#### EXCERPTED DATA:
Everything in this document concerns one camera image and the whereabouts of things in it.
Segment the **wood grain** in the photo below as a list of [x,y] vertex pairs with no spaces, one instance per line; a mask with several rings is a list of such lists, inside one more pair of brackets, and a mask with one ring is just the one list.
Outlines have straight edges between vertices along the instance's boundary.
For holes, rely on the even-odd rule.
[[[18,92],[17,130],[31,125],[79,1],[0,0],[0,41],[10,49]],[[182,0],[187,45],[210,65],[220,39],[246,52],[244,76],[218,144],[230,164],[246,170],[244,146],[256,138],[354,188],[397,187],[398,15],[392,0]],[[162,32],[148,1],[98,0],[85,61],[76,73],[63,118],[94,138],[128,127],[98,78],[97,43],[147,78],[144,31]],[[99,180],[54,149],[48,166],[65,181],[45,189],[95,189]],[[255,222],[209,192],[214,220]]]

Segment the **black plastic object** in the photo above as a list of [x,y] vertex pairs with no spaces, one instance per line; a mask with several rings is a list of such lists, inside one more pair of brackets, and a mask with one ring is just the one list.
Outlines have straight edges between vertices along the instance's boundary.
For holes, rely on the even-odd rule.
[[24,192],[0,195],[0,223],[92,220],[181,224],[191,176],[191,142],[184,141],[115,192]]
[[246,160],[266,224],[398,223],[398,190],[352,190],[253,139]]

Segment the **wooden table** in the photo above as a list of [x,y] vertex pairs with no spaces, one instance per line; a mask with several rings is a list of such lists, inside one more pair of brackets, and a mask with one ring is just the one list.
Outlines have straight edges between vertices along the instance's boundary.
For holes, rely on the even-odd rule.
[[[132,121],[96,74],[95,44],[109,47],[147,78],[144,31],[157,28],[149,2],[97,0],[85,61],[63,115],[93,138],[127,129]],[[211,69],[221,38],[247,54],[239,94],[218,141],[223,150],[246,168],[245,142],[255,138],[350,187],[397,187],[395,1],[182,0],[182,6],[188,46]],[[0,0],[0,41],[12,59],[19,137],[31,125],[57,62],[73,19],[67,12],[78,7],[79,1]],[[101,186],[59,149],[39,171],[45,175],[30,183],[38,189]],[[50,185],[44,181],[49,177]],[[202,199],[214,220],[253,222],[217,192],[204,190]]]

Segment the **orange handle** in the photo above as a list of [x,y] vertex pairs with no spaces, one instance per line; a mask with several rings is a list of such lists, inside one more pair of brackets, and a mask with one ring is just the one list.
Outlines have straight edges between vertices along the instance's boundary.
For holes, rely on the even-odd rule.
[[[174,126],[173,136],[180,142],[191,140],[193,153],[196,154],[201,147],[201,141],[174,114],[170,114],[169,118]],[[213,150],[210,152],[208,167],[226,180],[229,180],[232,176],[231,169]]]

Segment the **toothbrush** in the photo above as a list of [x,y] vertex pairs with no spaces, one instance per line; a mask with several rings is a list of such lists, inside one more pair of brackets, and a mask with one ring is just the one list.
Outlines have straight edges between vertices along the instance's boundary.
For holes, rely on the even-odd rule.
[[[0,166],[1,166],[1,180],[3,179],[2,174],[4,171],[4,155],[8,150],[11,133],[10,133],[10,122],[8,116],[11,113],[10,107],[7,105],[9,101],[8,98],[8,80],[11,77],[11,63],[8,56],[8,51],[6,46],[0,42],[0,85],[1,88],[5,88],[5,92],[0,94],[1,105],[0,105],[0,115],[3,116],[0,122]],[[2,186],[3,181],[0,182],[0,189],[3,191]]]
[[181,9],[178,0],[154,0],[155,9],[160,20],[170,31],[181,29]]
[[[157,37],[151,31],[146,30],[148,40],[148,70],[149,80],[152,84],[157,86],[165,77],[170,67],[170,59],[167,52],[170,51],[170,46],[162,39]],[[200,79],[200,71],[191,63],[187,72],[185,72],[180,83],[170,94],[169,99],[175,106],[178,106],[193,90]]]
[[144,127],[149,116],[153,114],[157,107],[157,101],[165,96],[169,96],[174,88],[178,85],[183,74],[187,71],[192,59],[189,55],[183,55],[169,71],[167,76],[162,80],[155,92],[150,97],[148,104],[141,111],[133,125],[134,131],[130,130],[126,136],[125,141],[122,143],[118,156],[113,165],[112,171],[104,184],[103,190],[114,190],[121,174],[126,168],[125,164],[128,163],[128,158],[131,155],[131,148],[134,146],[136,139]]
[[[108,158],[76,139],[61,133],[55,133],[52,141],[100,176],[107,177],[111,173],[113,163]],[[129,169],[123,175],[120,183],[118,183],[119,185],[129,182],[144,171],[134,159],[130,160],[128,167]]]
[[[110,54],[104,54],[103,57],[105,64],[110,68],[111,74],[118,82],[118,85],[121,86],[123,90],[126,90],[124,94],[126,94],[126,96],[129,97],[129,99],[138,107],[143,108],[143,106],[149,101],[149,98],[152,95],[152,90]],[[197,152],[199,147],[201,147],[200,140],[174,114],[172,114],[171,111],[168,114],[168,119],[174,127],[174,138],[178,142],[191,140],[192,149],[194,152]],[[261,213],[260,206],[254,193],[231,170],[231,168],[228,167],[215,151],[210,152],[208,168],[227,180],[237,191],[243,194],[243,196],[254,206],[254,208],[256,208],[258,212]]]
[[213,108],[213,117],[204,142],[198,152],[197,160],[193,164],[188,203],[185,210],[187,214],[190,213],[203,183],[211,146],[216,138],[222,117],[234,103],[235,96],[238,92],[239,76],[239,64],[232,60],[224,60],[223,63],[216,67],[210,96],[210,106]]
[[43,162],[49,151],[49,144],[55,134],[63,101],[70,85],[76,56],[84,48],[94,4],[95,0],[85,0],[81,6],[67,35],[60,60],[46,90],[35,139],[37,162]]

#### WHAT THE TASK REQUIRES:
Once you have read the records above, output each of them verbatim.

#### YOUR RESPONSE:
Everything in this document concerns one camera image and the whereabouts of things in it.
Segment the **wood grain** in the photo below as a list of [x,y] vertex pairs with no spaces, one instance per line; a mask with several rings is a list of such lists, inside one more pair of brackets, and a mask with one ring is just the one list.
Outlines have straight edges between vertices along the instance's boundary.
For holes, rely on the even-odd rule.
[[[18,92],[17,130],[31,125],[79,1],[0,0],[0,41],[10,49]],[[182,0],[187,45],[210,65],[220,39],[246,52],[244,76],[218,144],[230,164],[246,170],[244,146],[256,138],[354,188],[397,187],[398,15],[392,0]],[[162,32],[148,1],[98,0],[85,61],[76,73],[63,118],[94,138],[128,127],[98,78],[97,43],[147,78],[144,31]],[[99,180],[54,149],[48,166],[65,181],[45,189],[95,189]],[[255,222],[209,192],[214,220]]]

Segment the **black plastic object** in the photo above as a list of [x,y] vertex pairs with no spaces, one instance per line; a mask with several rings is a list of such lists, inside one more pair of brackets, and a mask with one ring is just the one list.
Outlines have straight edges between vertices along the instance's boundary.
For holes, rely on the even-odd rule.
[[24,192],[0,195],[0,223],[92,220],[181,224],[191,176],[191,142],[184,141],[115,192]]
[[246,160],[266,224],[398,223],[398,190],[352,190],[253,139]]

Segment the **wooden table** in the photo above as a list of [x,y] vertex pairs with no spaces, one instance per line; a mask with several rings is a list of such lists, inside one more pair of brackets, and a mask with one ring is just the one list.
Outlines have straight edges between vertices along the instance's boundary.
For holes, rely on the even-odd rule.
[[[132,121],[96,74],[95,44],[109,47],[147,78],[144,31],[157,28],[149,2],[97,0],[85,61],[63,115],[93,138],[127,129]],[[211,69],[221,38],[247,54],[239,94],[218,141],[223,150],[246,168],[245,142],[255,138],[350,187],[397,187],[395,1],[182,0],[182,6],[188,46]],[[0,0],[0,41],[12,59],[19,137],[31,125],[57,62],[73,19],[67,12],[78,7],[79,1]],[[101,186],[59,149],[39,171],[45,175],[30,183],[38,189]],[[50,185],[44,181],[49,177]],[[202,199],[214,220],[253,222],[217,192],[204,190]]]

Segment the **orange handle** in the photo above as a list of [x,y] vertex pairs with no spaces, one instance per line; a mask with several rings is a list of such lists, inside one more pair of brackets, and a mask with one ring is just the one list.
Outlines have straight edges between vertices along the instance's boundary.
For holes, rely on the even-odd rule.
[[[174,126],[173,136],[180,142],[191,140],[193,153],[196,154],[201,147],[201,141],[174,114],[170,114],[169,118]],[[213,150],[210,152],[208,167],[226,180],[229,180],[232,176],[231,169]]]

Segment the **toothbrush** in the photo above as a list of [x,y] vertex pairs with no spaces, one instance per line; a mask with several rings is a list of such lists, inside one more pair of brackets, and a mask with one ring is just the one list.
Outlines have straight edges between vertices along the instance's boundary.
For holes, rely on the even-odd rule.
[[[0,166],[1,166],[1,180],[3,179],[2,174],[4,171],[4,155],[8,150],[11,133],[10,133],[10,122],[8,116],[11,113],[10,107],[7,105],[9,101],[8,98],[8,80],[11,77],[11,63],[8,56],[8,51],[6,46],[0,42],[0,85],[1,88],[5,88],[5,92],[0,94],[1,105],[0,105],[0,115],[3,116],[0,122]],[[2,186],[3,181],[0,182],[0,189],[3,191]]]
[[181,9],[178,0],[154,0],[155,9],[160,20],[170,31],[181,29]]
[[[157,37],[151,31],[146,30],[148,40],[148,70],[149,80],[152,84],[157,86],[165,77],[170,67],[170,59],[167,52],[170,51],[170,46],[162,39]],[[200,79],[200,71],[191,63],[187,72],[185,72],[180,83],[170,94],[169,99],[175,106],[178,106],[193,90]]]
[[144,127],[149,116],[153,114],[157,107],[157,101],[165,96],[169,96],[174,88],[178,85],[183,74],[187,71],[192,59],[189,55],[183,55],[169,71],[167,76],[162,80],[155,92],[150,97],[148,104],[141,111],[133,125],[134,131],[130,130],[126,136],[125,141],[122,143],[118,156],[113,165],[112,171],[104,184],[103,190],[114,190],[121,174],[126,168],[125,164],[128,163],[128,158],[131,155],[131,148],[134,146],[136,139]]
[[[108,158],[76,139],[61,133],[55,133],[52,141],[100,176],[107,177],[111,173],[113,163]],[[129,169],[123,175],[120,183],[118,183],[119,185],[129,182],[144,171],[134,159],[130,160],[128,167]]]
[[[110,54],[104,54],[103,57],[105,64],[110,68],[111,74],[118,82],[118,85],[121,86],[123,90],[126,90],[124,94],[126,94],[126,96],[129,97],[129,99],[138,107],[143,108],[143,106],[149,101],[149,98],[152,95],[152,90]],[[197,152],[199,147],[201,147],[200,140],[174,114],[172,114],[171,111],[168,114],[168,119],[174,127],[174,138],[178,142],[191,140],[192,149],[194,152]],[[261,213],[260,206],[254,193],[231,170],[231,168],[228,167],[215,151],[210,152],[208,168],[227,180],[237,191],[243,194],[243,196],[254,206],[254,208],[256,208],[258,212]]]
[[213,108],[213,117],[204,142],[198,152],[197,160],[193,164],[188,203],[185,210],[187,214],[190,213],[203,183],[211,146],[216,138],[222,117],[234,103],[235,96],[238,92],[239,76],[239,64],[232,60],[224,60],[223,63],[216,67],[210,96],[210,106]]
[[43,162],[49,151],[49,144],[55,134],[63,101],[70,85],[76,56],[84,48],[94,4],[95,0],[85,0],[81,6],[67,35],[60,60],[46,90],[35,139],[37,162]]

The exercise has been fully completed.